Pour les pouvoirs publics, la Californie offre aussi un modèle de méthode : commencer par mesurer, identifier les secteurs exposés, suivre les signaux d’alerte, adapter les outils existants et discuter du partage de valeur. Ce n’est pas spectaculaire, mais c’est probablement plus utile que des déclarations générales sur la fin du travail ou la toute-puissance de l’innovation.
Ce qu’il faudra surveiller maintenant
Les prochains mois diront si l’ordre exécutif californien devient un vrai cadre de politique publique ou s’il reste une étape préparatoire. Trois éléments seront particulièrement importants : la qualité des données produites, les recommandations sur le WARN Act et la capacité de l’État à transformer ses analyses en programmes concrets de formation, de soutien et de protection.
L’intérêt de cette actualité est là. La Californie ne prétend pas savoir exactement combien d’emplois l’IA va transformer. Elle reconnaît plutôt que l’incertitude elle-même justifie une réponse organisée. Dans une économie où les modèles deviennent plus capables, moins chers et plus intégrés aux logiciels quotidiens, attendre que les dégâts soient visibles serait une stratégie risquée.
La vraie question n’est donc pas de savoir si l’IA créera ou détruira plus d’emplois dans l’absolu. Elle est de savoir qui pourra s’adapter, à quel coût, avec quelle protection et avec quelle part des gains. En plaçant cette question au centre de son agenda, la Californie ouvre un débat que toutes les économies avancées devront affronter.
Source
- Gouvernement de Californie, annonce de l’ordre exécutif sur les perturbations potentielles de l’IA pour les travailleurs et les entreprises, 21 mai 2026.

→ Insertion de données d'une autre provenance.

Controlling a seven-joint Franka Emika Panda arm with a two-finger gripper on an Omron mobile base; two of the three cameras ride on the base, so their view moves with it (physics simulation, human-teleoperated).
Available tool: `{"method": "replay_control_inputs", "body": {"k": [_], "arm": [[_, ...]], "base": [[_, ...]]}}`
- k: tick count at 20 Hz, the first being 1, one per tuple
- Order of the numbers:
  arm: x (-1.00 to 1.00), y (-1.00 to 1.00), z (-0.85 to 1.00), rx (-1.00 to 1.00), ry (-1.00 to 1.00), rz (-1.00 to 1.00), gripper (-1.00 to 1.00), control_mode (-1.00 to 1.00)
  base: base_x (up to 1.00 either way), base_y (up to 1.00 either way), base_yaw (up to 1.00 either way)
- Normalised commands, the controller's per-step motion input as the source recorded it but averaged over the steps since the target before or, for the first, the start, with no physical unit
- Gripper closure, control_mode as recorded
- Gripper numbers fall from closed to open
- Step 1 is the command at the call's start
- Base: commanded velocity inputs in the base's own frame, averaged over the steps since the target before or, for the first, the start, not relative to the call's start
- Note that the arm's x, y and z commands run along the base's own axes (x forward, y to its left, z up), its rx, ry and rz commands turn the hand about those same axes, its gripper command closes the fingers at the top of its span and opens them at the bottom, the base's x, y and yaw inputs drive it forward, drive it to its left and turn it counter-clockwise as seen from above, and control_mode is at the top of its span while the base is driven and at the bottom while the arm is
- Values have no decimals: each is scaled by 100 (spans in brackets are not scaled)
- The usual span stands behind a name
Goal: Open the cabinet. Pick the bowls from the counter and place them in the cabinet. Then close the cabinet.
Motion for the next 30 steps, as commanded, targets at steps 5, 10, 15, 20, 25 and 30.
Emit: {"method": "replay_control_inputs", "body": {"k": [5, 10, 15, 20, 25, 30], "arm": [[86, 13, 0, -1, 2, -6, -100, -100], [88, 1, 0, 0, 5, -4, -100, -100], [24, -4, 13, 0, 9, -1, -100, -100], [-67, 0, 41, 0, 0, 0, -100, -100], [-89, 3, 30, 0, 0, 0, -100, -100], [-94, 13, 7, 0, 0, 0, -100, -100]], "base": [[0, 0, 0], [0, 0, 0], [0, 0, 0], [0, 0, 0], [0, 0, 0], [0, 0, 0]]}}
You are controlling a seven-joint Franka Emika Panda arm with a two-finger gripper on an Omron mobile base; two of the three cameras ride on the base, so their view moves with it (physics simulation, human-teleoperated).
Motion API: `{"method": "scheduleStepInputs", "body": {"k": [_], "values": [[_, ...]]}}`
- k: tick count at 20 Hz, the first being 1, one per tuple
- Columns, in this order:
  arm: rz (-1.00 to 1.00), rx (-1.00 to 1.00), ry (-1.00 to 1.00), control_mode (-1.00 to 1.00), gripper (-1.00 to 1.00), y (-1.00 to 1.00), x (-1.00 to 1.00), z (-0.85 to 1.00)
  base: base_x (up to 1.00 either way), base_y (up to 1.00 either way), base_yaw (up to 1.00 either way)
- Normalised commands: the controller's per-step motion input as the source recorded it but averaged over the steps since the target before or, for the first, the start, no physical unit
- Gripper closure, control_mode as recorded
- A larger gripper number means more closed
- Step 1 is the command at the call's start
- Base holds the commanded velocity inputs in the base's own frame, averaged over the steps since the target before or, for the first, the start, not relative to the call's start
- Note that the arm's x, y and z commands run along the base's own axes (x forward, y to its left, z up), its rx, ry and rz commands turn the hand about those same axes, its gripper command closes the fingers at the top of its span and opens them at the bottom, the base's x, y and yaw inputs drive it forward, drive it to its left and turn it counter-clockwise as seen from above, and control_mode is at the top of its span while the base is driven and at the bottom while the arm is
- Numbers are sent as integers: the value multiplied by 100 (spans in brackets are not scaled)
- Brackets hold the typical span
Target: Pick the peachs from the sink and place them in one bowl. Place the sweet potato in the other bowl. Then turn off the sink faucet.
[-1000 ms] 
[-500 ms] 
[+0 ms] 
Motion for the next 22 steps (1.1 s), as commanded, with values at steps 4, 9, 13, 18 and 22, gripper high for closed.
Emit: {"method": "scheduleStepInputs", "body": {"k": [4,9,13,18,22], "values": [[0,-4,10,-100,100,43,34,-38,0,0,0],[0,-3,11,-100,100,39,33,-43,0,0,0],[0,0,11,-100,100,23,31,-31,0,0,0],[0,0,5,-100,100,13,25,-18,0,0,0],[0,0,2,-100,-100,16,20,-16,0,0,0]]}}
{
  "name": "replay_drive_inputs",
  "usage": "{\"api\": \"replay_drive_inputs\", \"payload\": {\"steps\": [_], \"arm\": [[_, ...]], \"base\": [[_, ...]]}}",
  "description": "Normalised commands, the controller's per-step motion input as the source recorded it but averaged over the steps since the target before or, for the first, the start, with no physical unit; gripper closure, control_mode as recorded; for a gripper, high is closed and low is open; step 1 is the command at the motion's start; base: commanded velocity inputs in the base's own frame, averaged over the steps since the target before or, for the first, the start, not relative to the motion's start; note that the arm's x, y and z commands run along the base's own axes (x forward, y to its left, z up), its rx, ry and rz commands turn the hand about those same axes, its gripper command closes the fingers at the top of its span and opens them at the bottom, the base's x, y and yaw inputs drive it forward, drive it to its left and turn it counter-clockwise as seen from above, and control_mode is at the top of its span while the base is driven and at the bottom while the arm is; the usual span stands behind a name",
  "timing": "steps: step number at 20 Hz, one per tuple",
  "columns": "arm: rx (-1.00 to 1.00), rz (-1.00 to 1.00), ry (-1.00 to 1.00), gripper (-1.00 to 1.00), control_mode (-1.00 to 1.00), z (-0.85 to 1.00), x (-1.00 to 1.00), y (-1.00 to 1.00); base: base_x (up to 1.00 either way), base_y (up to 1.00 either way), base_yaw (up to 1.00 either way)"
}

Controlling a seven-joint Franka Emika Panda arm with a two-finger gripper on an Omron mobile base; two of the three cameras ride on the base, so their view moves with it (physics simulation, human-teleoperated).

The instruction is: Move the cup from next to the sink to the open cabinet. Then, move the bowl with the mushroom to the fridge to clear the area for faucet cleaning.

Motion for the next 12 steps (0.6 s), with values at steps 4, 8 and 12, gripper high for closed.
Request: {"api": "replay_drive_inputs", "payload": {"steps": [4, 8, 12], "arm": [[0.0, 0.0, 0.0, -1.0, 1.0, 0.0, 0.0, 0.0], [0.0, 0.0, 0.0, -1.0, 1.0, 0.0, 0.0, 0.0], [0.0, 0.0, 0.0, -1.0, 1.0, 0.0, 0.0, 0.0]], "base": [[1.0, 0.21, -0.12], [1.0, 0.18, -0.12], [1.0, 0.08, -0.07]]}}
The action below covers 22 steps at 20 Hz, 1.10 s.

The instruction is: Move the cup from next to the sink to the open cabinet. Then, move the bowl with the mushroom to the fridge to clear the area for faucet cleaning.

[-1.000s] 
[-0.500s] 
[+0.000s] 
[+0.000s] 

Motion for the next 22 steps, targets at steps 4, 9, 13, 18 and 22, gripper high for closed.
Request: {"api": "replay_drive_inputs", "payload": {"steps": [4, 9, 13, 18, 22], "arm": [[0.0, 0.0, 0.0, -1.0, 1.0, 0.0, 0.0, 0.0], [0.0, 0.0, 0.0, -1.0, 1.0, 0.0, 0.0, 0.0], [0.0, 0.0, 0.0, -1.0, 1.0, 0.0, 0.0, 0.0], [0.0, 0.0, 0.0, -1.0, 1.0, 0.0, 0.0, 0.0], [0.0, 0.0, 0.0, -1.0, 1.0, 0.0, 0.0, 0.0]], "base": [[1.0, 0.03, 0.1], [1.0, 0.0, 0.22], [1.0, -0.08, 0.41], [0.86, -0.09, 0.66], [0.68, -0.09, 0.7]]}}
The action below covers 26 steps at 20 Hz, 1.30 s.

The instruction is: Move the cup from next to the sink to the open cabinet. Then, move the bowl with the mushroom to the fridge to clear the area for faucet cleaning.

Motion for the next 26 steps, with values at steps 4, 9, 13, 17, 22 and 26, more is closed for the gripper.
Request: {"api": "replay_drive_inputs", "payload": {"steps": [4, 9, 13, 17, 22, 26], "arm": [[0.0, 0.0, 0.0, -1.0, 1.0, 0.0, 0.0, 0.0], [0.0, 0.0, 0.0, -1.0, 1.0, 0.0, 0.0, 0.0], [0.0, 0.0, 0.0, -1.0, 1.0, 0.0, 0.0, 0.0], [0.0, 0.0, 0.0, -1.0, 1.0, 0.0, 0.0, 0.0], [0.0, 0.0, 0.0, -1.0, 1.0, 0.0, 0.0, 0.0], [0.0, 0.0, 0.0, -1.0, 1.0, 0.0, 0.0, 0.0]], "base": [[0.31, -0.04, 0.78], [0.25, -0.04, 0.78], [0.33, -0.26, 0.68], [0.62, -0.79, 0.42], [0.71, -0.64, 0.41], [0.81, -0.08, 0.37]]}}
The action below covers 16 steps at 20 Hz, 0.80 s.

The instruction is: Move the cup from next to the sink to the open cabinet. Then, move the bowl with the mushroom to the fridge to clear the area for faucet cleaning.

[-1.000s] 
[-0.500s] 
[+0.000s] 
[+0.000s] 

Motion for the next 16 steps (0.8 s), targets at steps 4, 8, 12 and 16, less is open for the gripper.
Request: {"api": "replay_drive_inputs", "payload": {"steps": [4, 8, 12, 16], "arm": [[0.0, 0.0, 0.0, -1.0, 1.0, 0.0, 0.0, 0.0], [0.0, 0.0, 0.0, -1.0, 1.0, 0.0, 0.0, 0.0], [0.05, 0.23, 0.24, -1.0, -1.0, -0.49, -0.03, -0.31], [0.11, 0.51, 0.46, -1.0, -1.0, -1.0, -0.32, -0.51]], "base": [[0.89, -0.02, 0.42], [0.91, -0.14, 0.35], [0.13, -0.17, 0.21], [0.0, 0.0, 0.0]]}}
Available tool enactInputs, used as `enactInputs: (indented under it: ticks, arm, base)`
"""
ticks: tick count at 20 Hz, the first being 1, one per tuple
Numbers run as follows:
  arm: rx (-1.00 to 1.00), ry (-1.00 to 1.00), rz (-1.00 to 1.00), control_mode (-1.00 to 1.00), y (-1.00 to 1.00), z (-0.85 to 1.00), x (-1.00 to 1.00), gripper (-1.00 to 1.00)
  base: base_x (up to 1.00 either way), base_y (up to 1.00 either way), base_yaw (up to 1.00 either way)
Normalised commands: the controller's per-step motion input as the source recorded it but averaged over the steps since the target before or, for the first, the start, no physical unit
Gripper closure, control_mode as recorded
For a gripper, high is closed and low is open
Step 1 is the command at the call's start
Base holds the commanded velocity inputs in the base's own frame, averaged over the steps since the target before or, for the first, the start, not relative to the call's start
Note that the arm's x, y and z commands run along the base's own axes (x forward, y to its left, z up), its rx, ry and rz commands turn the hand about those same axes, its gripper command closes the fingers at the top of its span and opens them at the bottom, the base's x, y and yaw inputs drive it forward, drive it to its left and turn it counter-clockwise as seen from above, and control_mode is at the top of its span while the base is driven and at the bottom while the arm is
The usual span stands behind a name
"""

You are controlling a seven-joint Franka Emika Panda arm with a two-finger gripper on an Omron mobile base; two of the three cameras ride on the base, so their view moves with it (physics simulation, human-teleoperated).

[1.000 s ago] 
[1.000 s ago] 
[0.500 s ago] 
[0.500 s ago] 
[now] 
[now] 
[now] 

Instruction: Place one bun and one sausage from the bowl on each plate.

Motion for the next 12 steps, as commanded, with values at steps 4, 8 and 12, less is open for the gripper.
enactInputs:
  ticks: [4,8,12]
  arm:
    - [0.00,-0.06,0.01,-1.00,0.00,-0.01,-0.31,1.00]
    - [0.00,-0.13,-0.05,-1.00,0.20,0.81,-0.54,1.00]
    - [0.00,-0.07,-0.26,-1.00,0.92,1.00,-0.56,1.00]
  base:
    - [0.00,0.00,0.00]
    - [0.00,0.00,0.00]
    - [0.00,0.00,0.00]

- Gouvernement de Californie, Executive Order N-6-26, 21 mai 2026.
- StateScoop, California Gov. Newsom signs executive order to prepare workforce for AI disruption, 21 mai 2026.
- CalMatters via KPBS, After AI layoffs, Newsom orders state government to find ways to ease the pain, 21 mai 2026.
- Government Technology, Governor Inks AI Workforce Protection Executive Order, 21 mai 2026.